On September 6, Judge Amit Mehta told the Justice Department to come up with ways to penalize Google, with the final decision expected next year. Google could face severe consequences, such as being broken up or stopped from paying companies to make its search engine the default on smartphones. A hearing is scheduled for early 2024, and a ruling on penalties could be made by August 2025.
Google's lawyer, John Schmidtlein, argued that the company needs to see the specific penalties proposed before making a defense.
This antitrust case, which began in 2020, has been ongoing through both the Trump and Biden administrations. It represents one of the first major legal battles against a tech giant in recent times. Judge Mehta's ruling, made in August, concluded that Google’s parent company, Alphabet, used unfair business practices to keep its dominant position in the search engine market.
The Sherman Antitrust Act, which was passed in 1890, exists to ensure competition in the marketplace by preventing companies from monopolizing. Prosecutors allege that Google paid device makers, like Apple, to install its search engine as the default on almost all smartphones, helping the company control nearly 90% of the market.

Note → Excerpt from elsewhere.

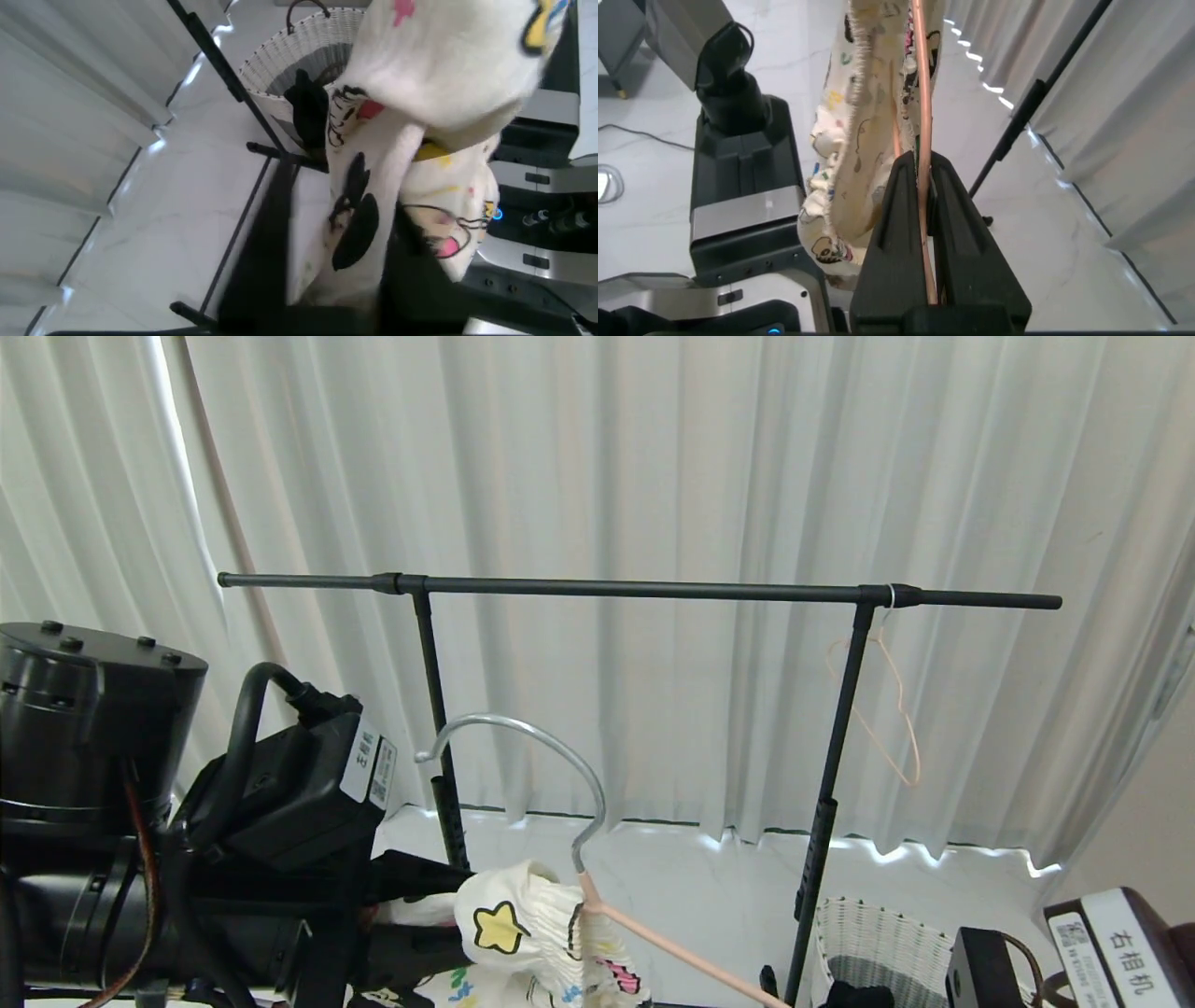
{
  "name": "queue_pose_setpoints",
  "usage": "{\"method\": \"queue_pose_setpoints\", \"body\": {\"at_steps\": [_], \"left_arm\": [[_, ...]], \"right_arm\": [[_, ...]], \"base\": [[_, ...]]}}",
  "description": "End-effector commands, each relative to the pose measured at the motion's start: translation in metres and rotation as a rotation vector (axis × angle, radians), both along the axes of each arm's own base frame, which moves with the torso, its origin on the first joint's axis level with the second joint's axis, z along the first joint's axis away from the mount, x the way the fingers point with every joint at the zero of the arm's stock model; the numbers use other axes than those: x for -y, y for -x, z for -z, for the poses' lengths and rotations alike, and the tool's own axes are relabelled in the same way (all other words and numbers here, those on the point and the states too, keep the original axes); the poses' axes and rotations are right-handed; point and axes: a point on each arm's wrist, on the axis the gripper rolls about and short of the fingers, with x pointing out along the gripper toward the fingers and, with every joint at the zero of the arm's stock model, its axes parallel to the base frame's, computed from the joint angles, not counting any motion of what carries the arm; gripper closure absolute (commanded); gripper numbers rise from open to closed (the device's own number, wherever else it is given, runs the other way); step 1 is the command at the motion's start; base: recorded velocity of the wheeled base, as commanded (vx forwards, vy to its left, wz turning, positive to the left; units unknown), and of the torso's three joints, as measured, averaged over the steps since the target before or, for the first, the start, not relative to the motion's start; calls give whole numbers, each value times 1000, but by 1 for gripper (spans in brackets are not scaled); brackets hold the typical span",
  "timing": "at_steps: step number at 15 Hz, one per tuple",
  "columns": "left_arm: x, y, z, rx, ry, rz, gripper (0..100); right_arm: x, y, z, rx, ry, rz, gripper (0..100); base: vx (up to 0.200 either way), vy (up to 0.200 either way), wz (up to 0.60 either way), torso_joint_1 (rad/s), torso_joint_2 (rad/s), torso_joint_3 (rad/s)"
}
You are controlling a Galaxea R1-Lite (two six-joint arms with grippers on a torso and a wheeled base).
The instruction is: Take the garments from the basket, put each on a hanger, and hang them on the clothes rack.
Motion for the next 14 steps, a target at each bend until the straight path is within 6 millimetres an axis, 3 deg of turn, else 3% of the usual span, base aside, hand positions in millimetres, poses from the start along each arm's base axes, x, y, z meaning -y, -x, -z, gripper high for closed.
{"method": "queue_pose_setpoints", "body": {"at_steps": [1, 4, 5, 10, 14], "left_arm": [[2, 0, 1, -6, -4, 7, 100], [2, -2, 3, -15, -8, 6, 100], [3, -2, 4, -19, -10, 6, 100], [-3, -1, 13, -37, -37, -32, 100], [-17, -11, 23, 28, -96, -223, 100]], "right_arm": [[0, 0, 0, 1, -2, -3, 100], [0, 0, 0, 4, 0, 14, 100], [1, 0, 0, 6, 3, 32, 0], [3, -4, 2, 26, 19, 200, 0], [4, -8, 3, 32, 24, 272, 0]], "base": [[0, 0, 0, 0, 0, 0], [0, 0, 0, 0, 0, 0], [0, 0, 0, 0, 0, 0], [0, 0, 0, 0, 0, 0], [0, 0, 0, 0, 0, 0]]}}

This led to increased business for Google’s ad platform and other services.
Colorado Attorney General Phil Weiser, who has been a key figure in this case, mentioned two possible solutions: either breaking up Google or banning the company from making deals that force its search engine onto devices. These measures aim to curb Google’s anti-competitive behavior.
Meanwhile, Google is facing additional antitrust issues, including a separate investigation by the European Union and a lawsuit from Yelp, an online review platform.